There have been 334 true positive (TP), 73 true negative (TN), 6 false positive (FP) and 82 false negative findings (FN) (Table 1). Diagnosis was made according to SPECT findings in 122 patients (25%). The mean T/NT ratio for TP cases was significantly higher (p < 0.01) on SPECT (3.12 ± 1.13) than on whole body scan (2.2 ± 0.75). According to our results, overall sensitivity of the method is 80%, specificity 92%, positive predictive value 98%, negative predictive value 47% and accuracy 82%. Some of the typical results are presented on Figures 1-4. Fifteen TP patients underwent therapy with 90Y-DOTATATE (Figure 5).

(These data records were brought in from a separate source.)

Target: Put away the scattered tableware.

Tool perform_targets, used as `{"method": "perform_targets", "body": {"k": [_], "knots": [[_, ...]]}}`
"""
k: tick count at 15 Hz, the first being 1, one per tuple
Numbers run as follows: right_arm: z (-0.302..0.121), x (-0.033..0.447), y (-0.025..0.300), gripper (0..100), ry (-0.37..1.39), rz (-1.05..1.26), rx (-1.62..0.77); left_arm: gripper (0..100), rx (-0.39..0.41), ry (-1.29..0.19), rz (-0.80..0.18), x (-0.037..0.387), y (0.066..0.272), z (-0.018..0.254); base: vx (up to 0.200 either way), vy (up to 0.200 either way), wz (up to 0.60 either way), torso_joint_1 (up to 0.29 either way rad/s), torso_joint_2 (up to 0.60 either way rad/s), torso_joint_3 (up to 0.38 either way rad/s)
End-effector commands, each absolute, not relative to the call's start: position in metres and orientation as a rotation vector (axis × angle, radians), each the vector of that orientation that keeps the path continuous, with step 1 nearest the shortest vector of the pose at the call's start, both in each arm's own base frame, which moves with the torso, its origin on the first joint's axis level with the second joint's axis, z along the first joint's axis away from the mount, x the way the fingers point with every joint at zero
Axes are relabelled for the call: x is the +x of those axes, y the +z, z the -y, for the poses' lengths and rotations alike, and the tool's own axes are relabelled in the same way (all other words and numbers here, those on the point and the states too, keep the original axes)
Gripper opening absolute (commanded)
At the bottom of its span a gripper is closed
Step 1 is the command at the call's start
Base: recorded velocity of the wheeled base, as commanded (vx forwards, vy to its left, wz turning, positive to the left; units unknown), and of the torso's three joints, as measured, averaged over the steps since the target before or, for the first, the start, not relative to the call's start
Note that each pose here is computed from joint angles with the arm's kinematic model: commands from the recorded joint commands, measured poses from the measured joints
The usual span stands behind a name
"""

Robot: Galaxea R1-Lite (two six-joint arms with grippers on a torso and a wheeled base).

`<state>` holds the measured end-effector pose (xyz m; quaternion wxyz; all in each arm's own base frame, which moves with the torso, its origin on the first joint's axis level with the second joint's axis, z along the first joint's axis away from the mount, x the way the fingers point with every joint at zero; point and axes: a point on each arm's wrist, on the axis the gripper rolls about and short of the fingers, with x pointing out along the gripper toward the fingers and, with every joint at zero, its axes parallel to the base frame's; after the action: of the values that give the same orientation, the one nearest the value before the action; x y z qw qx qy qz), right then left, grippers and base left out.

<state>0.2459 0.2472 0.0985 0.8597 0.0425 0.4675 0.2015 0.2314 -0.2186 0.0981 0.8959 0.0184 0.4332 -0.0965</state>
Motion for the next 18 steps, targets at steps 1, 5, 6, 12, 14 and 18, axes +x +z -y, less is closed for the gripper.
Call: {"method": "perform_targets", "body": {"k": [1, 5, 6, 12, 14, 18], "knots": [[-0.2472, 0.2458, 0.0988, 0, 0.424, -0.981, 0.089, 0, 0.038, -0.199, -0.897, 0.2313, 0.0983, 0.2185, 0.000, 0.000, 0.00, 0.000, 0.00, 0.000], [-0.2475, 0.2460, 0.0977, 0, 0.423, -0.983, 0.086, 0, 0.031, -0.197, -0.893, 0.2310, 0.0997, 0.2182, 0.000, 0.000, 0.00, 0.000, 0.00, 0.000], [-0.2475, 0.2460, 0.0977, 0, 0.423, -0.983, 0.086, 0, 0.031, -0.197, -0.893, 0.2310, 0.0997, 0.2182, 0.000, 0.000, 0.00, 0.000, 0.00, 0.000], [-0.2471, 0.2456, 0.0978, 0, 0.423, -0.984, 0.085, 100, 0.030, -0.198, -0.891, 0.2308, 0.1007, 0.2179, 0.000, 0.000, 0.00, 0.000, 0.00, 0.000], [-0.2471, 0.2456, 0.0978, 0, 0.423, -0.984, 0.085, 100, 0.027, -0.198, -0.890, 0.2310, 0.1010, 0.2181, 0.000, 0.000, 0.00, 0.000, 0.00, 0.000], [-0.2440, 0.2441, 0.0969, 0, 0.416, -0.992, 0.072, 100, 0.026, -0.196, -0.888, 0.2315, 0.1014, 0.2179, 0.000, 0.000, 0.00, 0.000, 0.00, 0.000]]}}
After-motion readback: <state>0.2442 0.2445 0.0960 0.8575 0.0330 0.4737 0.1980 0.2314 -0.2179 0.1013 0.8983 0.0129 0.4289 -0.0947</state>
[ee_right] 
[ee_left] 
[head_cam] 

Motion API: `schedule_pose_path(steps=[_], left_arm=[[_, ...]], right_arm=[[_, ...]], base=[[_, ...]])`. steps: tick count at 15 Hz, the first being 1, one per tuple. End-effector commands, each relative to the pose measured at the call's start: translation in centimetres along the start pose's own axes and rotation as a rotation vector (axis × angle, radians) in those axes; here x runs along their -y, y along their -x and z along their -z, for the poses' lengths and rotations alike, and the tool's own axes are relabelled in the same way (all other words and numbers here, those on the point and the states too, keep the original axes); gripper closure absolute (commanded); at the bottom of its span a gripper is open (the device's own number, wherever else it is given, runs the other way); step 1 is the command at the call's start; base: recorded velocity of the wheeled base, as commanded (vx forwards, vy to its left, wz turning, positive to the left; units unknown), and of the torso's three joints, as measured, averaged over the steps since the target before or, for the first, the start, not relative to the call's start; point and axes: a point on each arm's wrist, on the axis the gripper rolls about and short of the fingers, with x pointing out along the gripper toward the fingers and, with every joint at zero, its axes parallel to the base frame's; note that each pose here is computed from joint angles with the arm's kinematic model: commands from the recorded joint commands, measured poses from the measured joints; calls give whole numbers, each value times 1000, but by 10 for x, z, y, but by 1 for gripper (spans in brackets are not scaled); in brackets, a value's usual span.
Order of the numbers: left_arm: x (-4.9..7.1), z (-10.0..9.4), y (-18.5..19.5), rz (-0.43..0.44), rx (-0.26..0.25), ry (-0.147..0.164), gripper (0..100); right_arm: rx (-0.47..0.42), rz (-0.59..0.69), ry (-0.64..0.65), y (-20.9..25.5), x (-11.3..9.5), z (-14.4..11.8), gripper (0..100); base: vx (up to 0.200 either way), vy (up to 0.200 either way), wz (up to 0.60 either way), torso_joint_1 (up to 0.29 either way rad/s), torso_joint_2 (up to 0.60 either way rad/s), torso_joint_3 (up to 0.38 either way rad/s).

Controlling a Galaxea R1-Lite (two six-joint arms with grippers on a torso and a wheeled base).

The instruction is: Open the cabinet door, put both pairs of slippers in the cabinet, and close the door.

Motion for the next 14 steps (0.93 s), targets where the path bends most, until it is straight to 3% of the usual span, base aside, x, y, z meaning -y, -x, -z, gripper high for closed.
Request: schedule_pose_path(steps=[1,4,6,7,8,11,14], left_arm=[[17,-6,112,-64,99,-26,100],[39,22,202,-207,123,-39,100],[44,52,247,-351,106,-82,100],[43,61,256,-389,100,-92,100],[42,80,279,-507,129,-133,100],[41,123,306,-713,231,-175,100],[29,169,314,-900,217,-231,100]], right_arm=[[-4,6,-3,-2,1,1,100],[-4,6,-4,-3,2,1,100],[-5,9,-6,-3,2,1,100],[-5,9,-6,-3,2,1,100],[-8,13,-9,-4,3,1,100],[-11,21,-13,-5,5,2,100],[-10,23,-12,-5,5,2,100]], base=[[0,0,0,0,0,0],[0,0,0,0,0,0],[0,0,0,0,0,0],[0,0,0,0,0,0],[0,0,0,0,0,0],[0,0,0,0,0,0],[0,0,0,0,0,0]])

Table 1. Findings of somatostatin receptor scintigraphy in various NETs

Diagnosis Medullary thyroid carcinoma Lung NET Mediastinal NET Ovarian NET Kidney NET Hypophysis NET
TP 38 37 11 1 3 6
TN 3 6 1 1 1 1
FP 0 1 0 0 0 1
FN 7 6 0 4 0 2
SUM 48 50 12 6 4 10

Table 1. cont. Findings of somatostatin receptor scintigraphy in various NETs

Diagnosis Brain NET Breast NET Paraganglioma Parathyroid NET Pheochromocytoma NET of unknown origin
TP 4 5 7 1 5 80
TN 1 1 4 0 1 2
FP 0 0 0 0 0 0
FN 0 1 1 0 1 13
SUM 5 7 12 1 7 95

Table 1. cont. Findings of somatostatin receptor scintigraphy in various NETs

Diagnosis Pancreatic NET Gastric NET Colorectal NET Small bowel NET Carcinoid of appendix Liver NET SUM
TP 61 6 12 45 5 7 334
TN 15 8 5 18 5 0 73
FP 0 1 2 1 0 0 6
FN 21 17 2 7 0 0 82
SUM 97 32 21 71 10 7 495

Figure 1. Lung carcinoid. Scintigraphy with 99mTc-Tektrotyd

Figure 2. Bone, liver and lung metastases of NET of unknown origin. Scintigraphy with 99mTc-Tektrotyd

Figure 3. Ileal carcinoid with liver metastases. Scintigraphy with 99mTc-Tektrotyd

Figure 4. Pancreatic NET with liver metastases. Scintigraphy with 99mTc-Tektrotyd

Figure 5. Multiple metastases in bones, lung, liver. A. scintigraphy with 99mTc-Tektrotyd; B. therapy with 90Y-DOTATATE

Discussion

Our results proved high sensitivity, specificity, accuracy, as well as positive predictive value. The additional value of SPECT is confirmed in 25% of patients as well as estimation of T/NT ratio. In FP patients, mainly inflammation was confirmed, as well as physiological uptake of radiopharmaceutical increased on particular foci because of previous surgery. In patients with FN findings, the cause were particular hystological tumor characteristics (mainly low differentiated tumors, dedifferentiated tumors...) or very small lesions. They were mainly confirmed with other nuclear medicine and other (morphological) methods. Correllation of results of 99mTc-EDDA/HYNIC-TOC scintigraphy with results of other imaging methods, as well as with laboratory analysis and clinical parameters will be evaluated further.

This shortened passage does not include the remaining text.